Усталые, окруженные тенями глаза Папы – темные итальянские глаза, но провансальцы умеют читать выражение как раз на таких южных лицах – долго смотрели поверх головы графа на другого коленопреклоненного. Который один изо всех не опустил головы, как человек, непривычный к такой позе, с молодым любопытством остановив на папском лице ответный взгляд. Красивые глаза, странно светлые, может, даже слишком красивые для юноши. Лицо чистое, совсем юношеское, едва начали пробиваться первые усы. Лицо Раймона Старого, только еще не подведенное тенью, без морщинных следов покорности, готовности, понимания. Если кто и приехал сюда не просить, а требовать своего, еще не умея сомневаться в мировой справедливости… даже и спрашивать не стоит, чей это сын. Знает ли он, что они с отцом добирались сюда на папские деньги, что король Филипп заранее уверен в папском согласии и договорился с Монфором сразу же дать ему инвеституру на Лангедок, что все уже без них давно решили, что графы Раймоны уже, считай, и не графы почти?..
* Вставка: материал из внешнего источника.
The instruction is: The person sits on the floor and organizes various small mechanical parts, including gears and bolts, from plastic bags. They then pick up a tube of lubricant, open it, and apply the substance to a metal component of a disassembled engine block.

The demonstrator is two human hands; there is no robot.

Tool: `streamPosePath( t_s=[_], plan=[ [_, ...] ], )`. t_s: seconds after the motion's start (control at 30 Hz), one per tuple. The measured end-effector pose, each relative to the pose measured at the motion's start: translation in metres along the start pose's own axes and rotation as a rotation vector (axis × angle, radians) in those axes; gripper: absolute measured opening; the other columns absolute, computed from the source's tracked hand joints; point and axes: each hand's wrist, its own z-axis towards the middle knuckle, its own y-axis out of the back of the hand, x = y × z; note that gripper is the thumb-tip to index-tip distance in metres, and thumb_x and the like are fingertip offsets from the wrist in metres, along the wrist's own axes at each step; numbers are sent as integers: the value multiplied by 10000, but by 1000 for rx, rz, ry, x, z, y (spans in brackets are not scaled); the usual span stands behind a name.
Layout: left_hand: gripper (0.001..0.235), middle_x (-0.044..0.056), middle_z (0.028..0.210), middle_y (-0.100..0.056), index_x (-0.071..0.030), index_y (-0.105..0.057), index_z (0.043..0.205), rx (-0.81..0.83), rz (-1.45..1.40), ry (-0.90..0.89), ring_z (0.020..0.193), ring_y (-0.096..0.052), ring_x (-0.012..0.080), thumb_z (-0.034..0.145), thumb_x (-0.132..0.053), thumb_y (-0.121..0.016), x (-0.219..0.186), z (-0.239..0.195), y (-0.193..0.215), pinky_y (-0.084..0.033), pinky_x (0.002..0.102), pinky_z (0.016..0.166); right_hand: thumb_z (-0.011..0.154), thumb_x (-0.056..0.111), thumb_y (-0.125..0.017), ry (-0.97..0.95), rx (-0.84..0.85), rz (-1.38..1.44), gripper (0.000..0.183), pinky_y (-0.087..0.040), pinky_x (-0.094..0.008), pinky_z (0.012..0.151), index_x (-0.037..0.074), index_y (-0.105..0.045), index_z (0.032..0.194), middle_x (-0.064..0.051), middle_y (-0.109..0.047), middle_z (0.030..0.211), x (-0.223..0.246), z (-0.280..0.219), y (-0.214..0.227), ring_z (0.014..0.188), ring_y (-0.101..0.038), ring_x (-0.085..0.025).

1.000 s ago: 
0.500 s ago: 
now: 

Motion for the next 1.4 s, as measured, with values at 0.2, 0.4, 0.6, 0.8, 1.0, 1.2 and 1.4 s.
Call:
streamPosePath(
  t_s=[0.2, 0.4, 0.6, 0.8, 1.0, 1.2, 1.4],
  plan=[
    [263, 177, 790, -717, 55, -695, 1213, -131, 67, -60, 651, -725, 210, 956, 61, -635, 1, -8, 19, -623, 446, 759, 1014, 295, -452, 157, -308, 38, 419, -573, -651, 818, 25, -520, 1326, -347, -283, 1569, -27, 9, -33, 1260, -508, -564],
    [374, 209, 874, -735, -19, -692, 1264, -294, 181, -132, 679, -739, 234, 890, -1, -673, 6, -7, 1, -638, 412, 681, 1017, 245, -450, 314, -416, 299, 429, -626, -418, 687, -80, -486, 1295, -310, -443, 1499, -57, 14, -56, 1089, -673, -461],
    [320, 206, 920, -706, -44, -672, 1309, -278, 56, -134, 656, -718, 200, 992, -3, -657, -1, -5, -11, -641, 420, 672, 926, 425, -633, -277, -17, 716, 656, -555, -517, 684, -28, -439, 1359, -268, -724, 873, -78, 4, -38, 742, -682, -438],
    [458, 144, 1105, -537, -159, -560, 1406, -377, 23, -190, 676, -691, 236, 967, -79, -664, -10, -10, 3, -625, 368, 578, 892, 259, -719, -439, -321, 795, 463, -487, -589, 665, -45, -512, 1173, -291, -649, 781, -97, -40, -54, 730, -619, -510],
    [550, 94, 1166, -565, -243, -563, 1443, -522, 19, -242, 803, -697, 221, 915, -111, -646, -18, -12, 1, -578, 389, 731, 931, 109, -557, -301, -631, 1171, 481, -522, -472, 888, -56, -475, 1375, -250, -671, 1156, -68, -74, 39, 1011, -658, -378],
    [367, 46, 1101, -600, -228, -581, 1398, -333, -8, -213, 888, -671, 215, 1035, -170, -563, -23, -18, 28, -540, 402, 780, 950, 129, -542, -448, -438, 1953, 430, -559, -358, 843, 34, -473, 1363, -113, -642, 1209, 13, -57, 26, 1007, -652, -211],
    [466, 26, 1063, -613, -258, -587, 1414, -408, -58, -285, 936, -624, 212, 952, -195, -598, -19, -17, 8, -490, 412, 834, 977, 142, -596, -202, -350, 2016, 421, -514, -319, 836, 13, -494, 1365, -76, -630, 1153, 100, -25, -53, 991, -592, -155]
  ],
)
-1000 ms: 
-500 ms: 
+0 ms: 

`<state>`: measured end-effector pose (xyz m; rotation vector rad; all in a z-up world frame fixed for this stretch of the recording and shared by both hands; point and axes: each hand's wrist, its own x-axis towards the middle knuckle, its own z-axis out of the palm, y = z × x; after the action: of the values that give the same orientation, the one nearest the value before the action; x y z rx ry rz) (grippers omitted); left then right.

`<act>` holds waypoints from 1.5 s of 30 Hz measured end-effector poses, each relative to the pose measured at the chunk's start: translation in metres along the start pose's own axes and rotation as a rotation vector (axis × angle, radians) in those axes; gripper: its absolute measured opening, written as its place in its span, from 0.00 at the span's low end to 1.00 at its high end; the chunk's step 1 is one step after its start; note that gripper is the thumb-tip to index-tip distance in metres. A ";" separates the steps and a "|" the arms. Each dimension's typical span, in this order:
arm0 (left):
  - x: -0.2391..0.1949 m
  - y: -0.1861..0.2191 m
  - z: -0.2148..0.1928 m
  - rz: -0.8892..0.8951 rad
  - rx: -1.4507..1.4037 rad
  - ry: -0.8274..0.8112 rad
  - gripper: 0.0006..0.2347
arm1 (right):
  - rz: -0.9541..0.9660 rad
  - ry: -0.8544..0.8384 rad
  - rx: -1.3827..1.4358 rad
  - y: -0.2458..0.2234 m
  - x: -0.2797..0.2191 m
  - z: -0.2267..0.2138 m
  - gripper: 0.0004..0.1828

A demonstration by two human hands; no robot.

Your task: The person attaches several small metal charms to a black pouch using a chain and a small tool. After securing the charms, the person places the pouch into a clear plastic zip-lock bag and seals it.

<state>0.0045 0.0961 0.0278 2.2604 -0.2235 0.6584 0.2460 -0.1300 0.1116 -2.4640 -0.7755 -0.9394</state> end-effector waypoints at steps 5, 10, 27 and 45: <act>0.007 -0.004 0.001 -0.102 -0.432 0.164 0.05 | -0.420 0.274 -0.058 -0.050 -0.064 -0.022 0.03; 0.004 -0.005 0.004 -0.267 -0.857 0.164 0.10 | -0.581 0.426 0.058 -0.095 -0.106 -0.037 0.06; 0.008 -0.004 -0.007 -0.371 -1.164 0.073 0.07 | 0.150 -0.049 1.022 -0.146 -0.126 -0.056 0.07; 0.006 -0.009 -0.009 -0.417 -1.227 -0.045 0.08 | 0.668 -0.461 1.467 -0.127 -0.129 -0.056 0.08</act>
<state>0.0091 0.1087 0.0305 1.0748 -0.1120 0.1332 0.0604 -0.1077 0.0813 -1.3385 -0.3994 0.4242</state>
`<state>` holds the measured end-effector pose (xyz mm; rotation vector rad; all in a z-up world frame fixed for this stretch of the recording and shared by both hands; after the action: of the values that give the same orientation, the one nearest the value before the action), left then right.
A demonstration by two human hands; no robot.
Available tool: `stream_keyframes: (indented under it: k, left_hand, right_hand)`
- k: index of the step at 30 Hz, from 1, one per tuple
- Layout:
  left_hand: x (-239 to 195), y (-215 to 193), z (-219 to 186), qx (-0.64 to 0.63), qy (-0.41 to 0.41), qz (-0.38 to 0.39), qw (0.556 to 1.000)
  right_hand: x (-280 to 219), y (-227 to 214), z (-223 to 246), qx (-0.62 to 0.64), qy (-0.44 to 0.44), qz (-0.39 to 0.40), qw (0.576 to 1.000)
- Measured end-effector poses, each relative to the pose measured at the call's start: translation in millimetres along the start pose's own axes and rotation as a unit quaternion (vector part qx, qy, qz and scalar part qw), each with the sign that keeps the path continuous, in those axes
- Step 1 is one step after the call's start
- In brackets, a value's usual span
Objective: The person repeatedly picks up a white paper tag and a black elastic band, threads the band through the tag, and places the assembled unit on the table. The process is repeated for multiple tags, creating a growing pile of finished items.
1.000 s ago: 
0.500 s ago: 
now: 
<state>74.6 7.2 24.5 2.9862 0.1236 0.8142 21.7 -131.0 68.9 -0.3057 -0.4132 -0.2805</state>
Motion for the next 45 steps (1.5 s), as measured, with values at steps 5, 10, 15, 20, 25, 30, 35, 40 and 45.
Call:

Мало кто видит – но Рамонет глядит во все глаза – как по бритой щеке Папы, по бороздке усталости, идущей к краю рта, стекает настоящая слеза. Папа – южанин, Папа – не северянин, Папа не может не понять южан, которые так часто открыто плачут от несправедливости.
– Встаньте, граф. И те знатные люди, что с вами, пусть также встанут. Не сомневайтесь, я постараюсь рассудить ваше дело со всей возможной справедливостью, ведь всем известно – на вас нет никакого преступления, из-за которого вы могли бы лишиться земли. Вы – добрый католик в поступках и на словах, так что бояться вам нечего.
Так сказал Папа графу Тулузскому, приглашая его войти на собор, вот вам истинный крест – так и сказал своими собственными устами, в присутствии всей курии, всех наших злейших врагов, и Раймоновых рыцарей, и даже Гюи Монфора. И прибавил, что нашел выход и решение – договор, чтобы граф держал свои земли и далее, однако распоряжаясь или с согласия виконта Монфора. Наверное, как раз тут – при имени Монфора – надежда, которая подошла так близко и уже бросала тень вперед, отдалилась на несколько шагов. И так близко, как в тот мокрый ноябрьский день на пороге Папского дворца, уже не подходила к провансальцам. Безнадежное имя – Монфор. Легко Папе говорить о Монфоре. Он и знать не знает, что такое это – Монфор. Это дьявол, не человек. Широкомордый пес-медвежатник, который если уж вцепится в добычу, оторвать его возможно только с куском кровавого мяса в зубах. Монфор – это Монфор, и пока есть он на свете, не видеть графам Раймонам ни счастья, ни покоя, ни собственной земли.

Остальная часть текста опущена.